Une association porte plainte contre Amazon pour transfert illégal de données personnelles
L'association 0D, basée à Quimper dans le Finistère, a déposé une plainte contre Amazon Europe pour la mauvaise gestion des données personnelles de ses clients. Elle estime notamment que l'entreprise transfère des données illégalement vers les Etats-Unis.
L'association bretonne 0D, qui se consacre à la protection des données personnelle, a déposé une plainte contre Amazon Europe devant la Procureure de Quimper (Finistère), apprend-on dans un communiqué publié le 10 novembre 2021. Elle reproche à l'entreprise américaine de violer plusieurs articles du code pénal faisant référence à la sécurité, à la collecte et au transfert de données personnelles hors de l'Union européenne.

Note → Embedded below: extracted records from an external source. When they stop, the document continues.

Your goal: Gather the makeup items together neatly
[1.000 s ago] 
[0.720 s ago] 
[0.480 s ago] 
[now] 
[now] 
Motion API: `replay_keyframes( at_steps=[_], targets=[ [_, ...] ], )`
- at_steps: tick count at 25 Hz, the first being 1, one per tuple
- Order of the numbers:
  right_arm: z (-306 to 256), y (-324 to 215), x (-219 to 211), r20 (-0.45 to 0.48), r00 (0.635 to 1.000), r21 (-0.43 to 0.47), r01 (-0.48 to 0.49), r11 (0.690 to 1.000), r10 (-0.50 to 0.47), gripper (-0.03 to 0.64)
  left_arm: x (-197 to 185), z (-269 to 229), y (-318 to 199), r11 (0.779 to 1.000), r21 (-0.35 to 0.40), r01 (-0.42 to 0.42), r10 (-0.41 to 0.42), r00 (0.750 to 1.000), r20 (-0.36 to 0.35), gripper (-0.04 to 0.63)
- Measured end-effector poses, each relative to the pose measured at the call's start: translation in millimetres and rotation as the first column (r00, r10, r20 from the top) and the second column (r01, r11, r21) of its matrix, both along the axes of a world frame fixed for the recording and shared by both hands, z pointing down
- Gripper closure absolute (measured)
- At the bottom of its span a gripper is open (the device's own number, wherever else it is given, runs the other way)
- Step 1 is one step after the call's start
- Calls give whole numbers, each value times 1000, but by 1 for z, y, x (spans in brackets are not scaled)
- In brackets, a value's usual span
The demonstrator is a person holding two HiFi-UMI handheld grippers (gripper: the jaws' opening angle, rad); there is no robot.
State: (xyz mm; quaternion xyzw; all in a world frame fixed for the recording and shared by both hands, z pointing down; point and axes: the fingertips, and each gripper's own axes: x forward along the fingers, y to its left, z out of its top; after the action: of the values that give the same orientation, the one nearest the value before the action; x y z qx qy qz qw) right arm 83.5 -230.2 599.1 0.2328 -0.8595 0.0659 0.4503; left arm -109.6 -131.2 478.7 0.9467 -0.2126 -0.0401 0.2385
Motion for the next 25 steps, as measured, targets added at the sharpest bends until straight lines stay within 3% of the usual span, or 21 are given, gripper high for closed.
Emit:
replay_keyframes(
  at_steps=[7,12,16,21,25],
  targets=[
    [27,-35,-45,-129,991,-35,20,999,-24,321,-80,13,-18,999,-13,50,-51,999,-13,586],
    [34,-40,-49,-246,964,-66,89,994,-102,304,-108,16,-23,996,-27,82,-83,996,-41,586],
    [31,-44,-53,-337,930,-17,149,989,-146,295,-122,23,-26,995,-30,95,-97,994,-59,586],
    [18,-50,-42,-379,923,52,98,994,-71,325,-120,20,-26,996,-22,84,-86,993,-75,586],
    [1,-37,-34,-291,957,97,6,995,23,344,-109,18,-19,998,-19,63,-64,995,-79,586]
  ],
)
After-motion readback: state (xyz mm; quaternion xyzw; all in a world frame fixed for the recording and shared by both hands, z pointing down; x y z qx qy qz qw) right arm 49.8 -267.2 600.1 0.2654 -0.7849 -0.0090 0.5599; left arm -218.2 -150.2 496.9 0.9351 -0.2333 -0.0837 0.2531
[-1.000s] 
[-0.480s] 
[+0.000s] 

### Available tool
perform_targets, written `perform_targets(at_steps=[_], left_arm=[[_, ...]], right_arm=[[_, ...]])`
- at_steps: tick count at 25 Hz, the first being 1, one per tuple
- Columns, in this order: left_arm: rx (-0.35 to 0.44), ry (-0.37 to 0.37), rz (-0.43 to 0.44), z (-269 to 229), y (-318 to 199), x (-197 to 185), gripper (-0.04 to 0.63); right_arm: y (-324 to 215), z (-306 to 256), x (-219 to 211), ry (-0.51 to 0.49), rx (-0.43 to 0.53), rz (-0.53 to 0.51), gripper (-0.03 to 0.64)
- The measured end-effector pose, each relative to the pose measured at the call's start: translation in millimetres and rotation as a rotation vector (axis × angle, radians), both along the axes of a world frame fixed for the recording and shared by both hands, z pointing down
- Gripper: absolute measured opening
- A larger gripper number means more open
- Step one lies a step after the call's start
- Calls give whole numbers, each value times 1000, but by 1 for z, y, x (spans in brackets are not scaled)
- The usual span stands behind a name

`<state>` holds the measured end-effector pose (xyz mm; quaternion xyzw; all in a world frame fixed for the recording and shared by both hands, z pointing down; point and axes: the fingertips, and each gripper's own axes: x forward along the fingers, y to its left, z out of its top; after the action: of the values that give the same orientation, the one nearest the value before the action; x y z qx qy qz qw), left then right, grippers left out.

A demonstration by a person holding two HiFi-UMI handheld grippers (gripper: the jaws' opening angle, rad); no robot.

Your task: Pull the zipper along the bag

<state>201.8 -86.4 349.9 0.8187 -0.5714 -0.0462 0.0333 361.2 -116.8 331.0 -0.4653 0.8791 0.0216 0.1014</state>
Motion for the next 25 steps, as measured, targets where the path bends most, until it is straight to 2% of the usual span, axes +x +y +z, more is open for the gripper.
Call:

Un transfert illégal vers les Etats-Unis
Contactée par L'Usine Digitale, 0D cite en particulier une décision rendue par l'autorité portugaise de protection des données - l'équivalent de la Commission nationale de l'informatique et des libertés (Cnil) - qui a déclaré illégaux les transferts de données de l'Institut National de la Statistique vers les Etats-Unis. "L’usage de clauses contractuelles types n’exempte pas la mise en place de mesures complémentaires pour atteindre un niveau de protection des données équivalent dans les pays tiers à celui garanti par le droit de l'UE", détaille l'association. Or, Amazon, en tant qu'entreprise américaine opérant au sein de l'UE, transfère également des données personnelles vers les Etats-Unis, ajoute-t-elle.
Pour comprendre les accusations de 0D, il faut revenir quelques mois en arrière. En juillet 2020, la Cour de justice de l'Union européenne a invalidé le Privacy Shield. Ce texte simplifiait les transferts de données personnelles vers les Etats-Unis en reconnaissant que la législation américaine offrait les mêmes garanties que le Règlement général sur la protection des données (RGPD). C'est la faculté pour les autorités américaines d'accéder aux données des citoyens européens si celles-ci sont hébergées par un fournisseur de cloud américain qui est au coeur du litige.
L'alternative au Privacy Shield est la conclusion de clauses contractuelles types entre les deux parties souhaitant transférer des données. Ce sont des modèles de contrat de transfert adoptés par la Commission européenne ayant pour objectif de faciliter la tâche des responsables de traitement. Le Comité européen de la protection des données (CEPD) a émis une série de recommandations pour sécuriser les flux de données outre-Atlantique. Ainsi, est considéré comme autorisé le stockage de données dans un pays tiers où il n'y a pas d'accès aux données cryptées et où les clés de chiffrement sont détenues par l'exportateur des données ou par une entité de confiance au sein de l'UE.
Le choix d'AWS par Doctolib devant la justice
Ce n'est pas la première fois qu'Amazon est impliqué dans une affaire liée aux transferts de données personnelles. Des associations et des syndicats avaient déposé en mars 2021 une requête devant le Conseil d'Etat pour obtenir l'annulation du partenariat liant l'Etat à Doctolib dans le cadre de la prise de rendez-vous pour la vaccination contre le Covid-19. Ils estimaient que les données médicales liées à la campagne de vaccination n'étaient pas suffisamment protégées puisqu'elles sont hébergées par Amazon Web Services (AWS).
Ces prétentions ont été rejetées par le Conseil d'Etat qui a estimé que les données étaient suffisamment protégées grâce à un avenant au contrat d'hébergement permettant de lutter contre la mainmise des autorités américaines sur les informations des patients français.
Amazon n'est évidemment pas la seule société concernée par cette problématique. Le choix de Microsoft pour héberger les données du Health Data Hub est remis en cause pour des raisons similaires. Contrairement à Doctolib et AWS, la réponse est beaucoup moins claire, au point que le gouvernement a promis de rompre le contrat avec Microsoft et de sélectionner un nouvel hébergeur français ou européen.
DES CONTRAINTES TROP LOURDES POUR LES ENTREPRISES FRANÇAISES
Si la Procureure de Quimper décide d'engager des poursuites, l'issue du litige pourra donc peut être clarifier le devenir des transferts de données personnelles vers les Etats-Unis. C'est également ce que réclament certaines entreprises françaises. Elles estiment que les garanties désormais exigées impliquent de trop "lourdes contraintes juridiques et techniques (analyse des lois locales et chiffrement systématique des données) qui ne tiennent absolument pas compte des réalités économiques". La seule solution reste donc l'adoption d'un nouveau Privacy Shield, qui semble pour l'instant impossible car Bruxelles attend de Washington une modification profonde de l'arsenal juridique sur la surveillance.